There seems to be a discrepancy with Gm/r^2 over very large distances but it is at least within the same order and it could be argued that over a certain distance, Gm/r^2 is used. Within about 50a, the results are very similar to Gm/r^2 until within close proximity of the torus (~5a) where the gravitational acceleration begins to reduce until it reaches zero at the centre.

I had previously assumed that gravity on the same plane as the torus would be something like-

[tex]g=\frac{Gm}{\left(r-r_t \right)^2}[/tex]

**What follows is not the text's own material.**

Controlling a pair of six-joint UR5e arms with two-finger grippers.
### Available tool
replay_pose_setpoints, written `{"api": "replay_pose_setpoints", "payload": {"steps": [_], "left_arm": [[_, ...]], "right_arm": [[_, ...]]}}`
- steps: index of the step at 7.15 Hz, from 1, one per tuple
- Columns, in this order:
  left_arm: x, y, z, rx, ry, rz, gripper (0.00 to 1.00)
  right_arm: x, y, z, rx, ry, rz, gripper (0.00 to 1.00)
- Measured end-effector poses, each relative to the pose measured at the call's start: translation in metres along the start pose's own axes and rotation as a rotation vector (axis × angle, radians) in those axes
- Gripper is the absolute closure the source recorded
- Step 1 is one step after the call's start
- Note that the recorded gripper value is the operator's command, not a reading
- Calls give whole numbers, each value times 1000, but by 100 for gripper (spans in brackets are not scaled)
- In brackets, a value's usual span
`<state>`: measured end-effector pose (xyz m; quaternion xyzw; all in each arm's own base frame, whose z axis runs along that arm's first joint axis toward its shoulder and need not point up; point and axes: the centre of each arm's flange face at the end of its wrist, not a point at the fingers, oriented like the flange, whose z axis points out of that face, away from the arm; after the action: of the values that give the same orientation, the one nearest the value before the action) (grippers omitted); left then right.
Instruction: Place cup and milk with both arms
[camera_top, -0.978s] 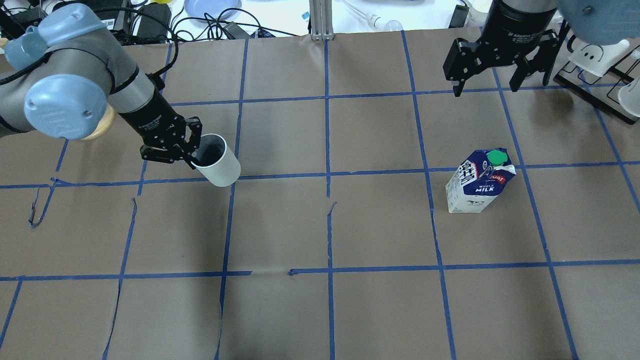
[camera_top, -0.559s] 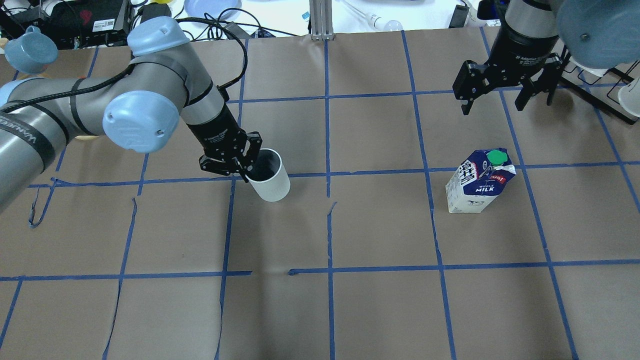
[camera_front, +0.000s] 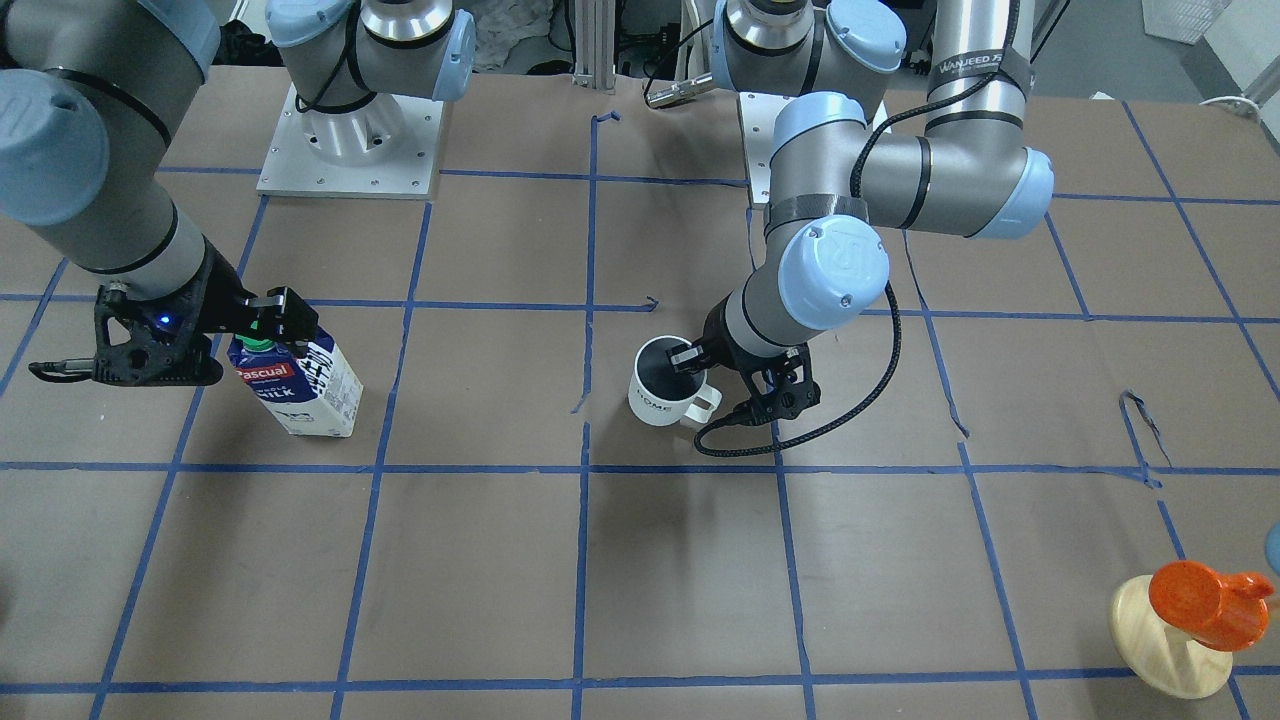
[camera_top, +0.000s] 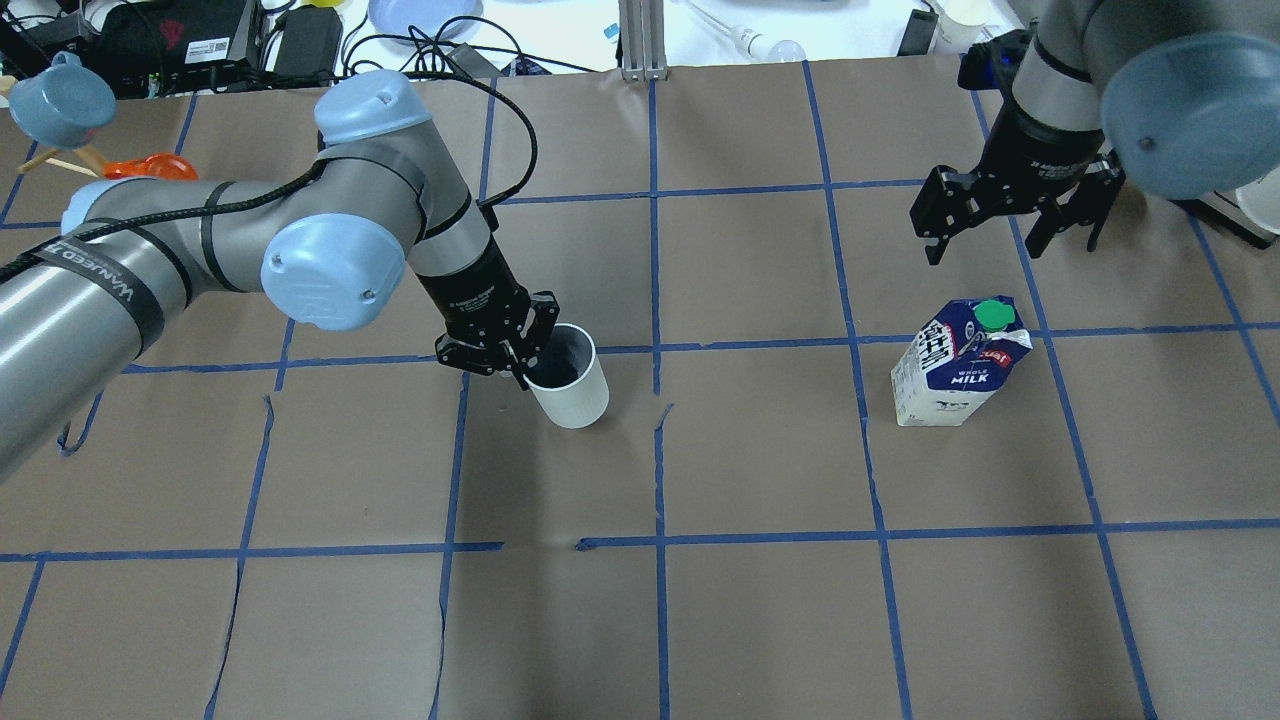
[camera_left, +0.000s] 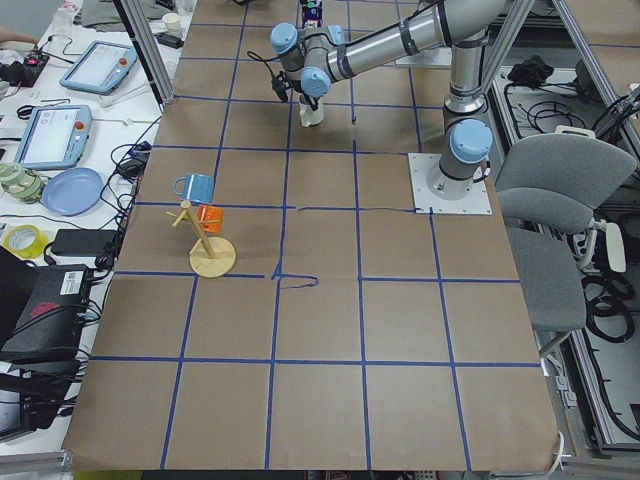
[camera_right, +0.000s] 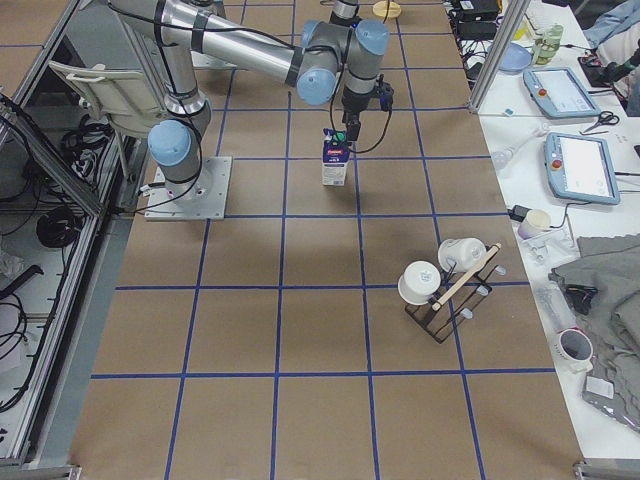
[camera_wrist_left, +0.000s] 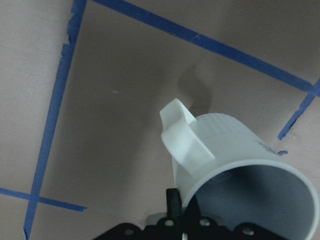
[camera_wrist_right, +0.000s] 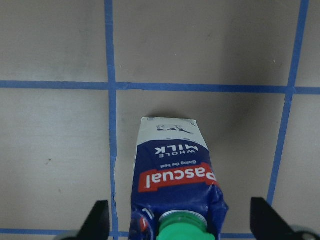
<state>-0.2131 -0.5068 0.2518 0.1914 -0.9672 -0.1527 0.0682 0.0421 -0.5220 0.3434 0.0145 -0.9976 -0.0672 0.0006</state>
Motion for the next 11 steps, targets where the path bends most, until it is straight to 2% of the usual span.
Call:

where rt is the radius of the torus. The resulting negative figure for the gravitational field once inside the torus doesn't imply 'negative gravity' as such, just that now as you move to the centre of the torus, gravity is pulling the other way (i.e. to the inside face of the torus). Based on the above, this could be rewritten as-

[tex]g=\frac{Gm}{\left(r^2-r_t^2 \right)}[/tex]

providing a very rough rule of thumb equation-

[tex]g_t=\left|\frac{Gmr}{\left(r^2+r_t^2\right)^{3/2}}sin^2\theta\right|+\left|\frac{Gm}{\left(r^2-r_t^2 \right)}cos^2\theta\right|[/tex]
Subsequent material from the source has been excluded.